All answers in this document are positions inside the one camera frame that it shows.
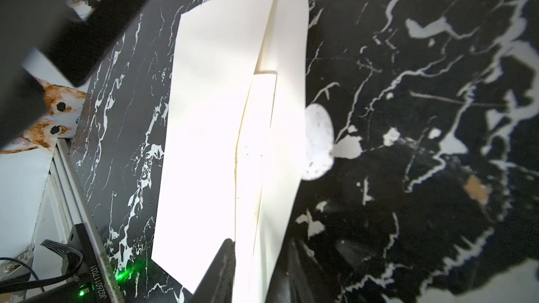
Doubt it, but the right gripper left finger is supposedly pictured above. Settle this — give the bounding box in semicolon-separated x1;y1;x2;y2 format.
190;238;236;303

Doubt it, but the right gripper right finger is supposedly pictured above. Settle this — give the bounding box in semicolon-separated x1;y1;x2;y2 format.
266;239;316;302

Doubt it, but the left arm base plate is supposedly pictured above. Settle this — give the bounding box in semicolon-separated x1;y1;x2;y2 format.
15;223;124;302

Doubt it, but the white envelope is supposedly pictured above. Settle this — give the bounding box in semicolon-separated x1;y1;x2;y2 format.
152;0;309;302

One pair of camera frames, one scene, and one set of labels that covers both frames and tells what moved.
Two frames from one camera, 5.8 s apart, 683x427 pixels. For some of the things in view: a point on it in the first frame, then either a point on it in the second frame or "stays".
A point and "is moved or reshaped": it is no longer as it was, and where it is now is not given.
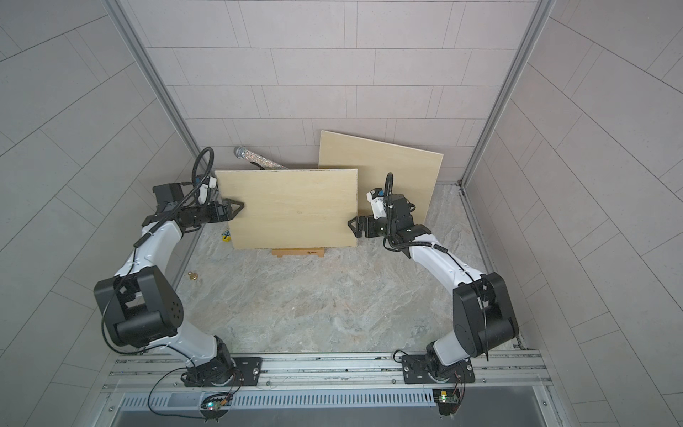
# # #
Goal of the exercise:
A faithful copy of the records above is needed, with the pictures left out.

Result of this task:
All answers in this document are positions inside the one camera frame that it shows.
Doubt it, but the right gripper left finger is supposedly pictured above. Settle this — give the bounding box in semicolon-separated x1;y1;x2;y2 format.
190;238;236;303

Doubt it, but the right gripper right finger is supposedly pictured above. Settle this — give the bounding box in semicolon-separated x1;y1;x2;y2 format.
266;239;316;302

Doubt it, but the left arm base plate is supposedly pictured above. Settle this — give the bounding box in semicolon-separated x1;y1;x2;y2 format.
15;223;124;302

Doubt it, but the white envelope is supposedly pictured above. Settle this — give the bounding box in semicolon-separated x1;y1;x2;y2 format.
152;0;309;302

One pair of camera frames, one scene, and one set of labels that covers both frames and tells what moved.
Two frames from one camera, 5.8 s apart, 683x427 pixels. For some of the things in view: a point on it in the first frame, then either a point on it in the second frame or "stays".
A point and "is moved or reshaped": it is no longer as it was, and where it is now is not given.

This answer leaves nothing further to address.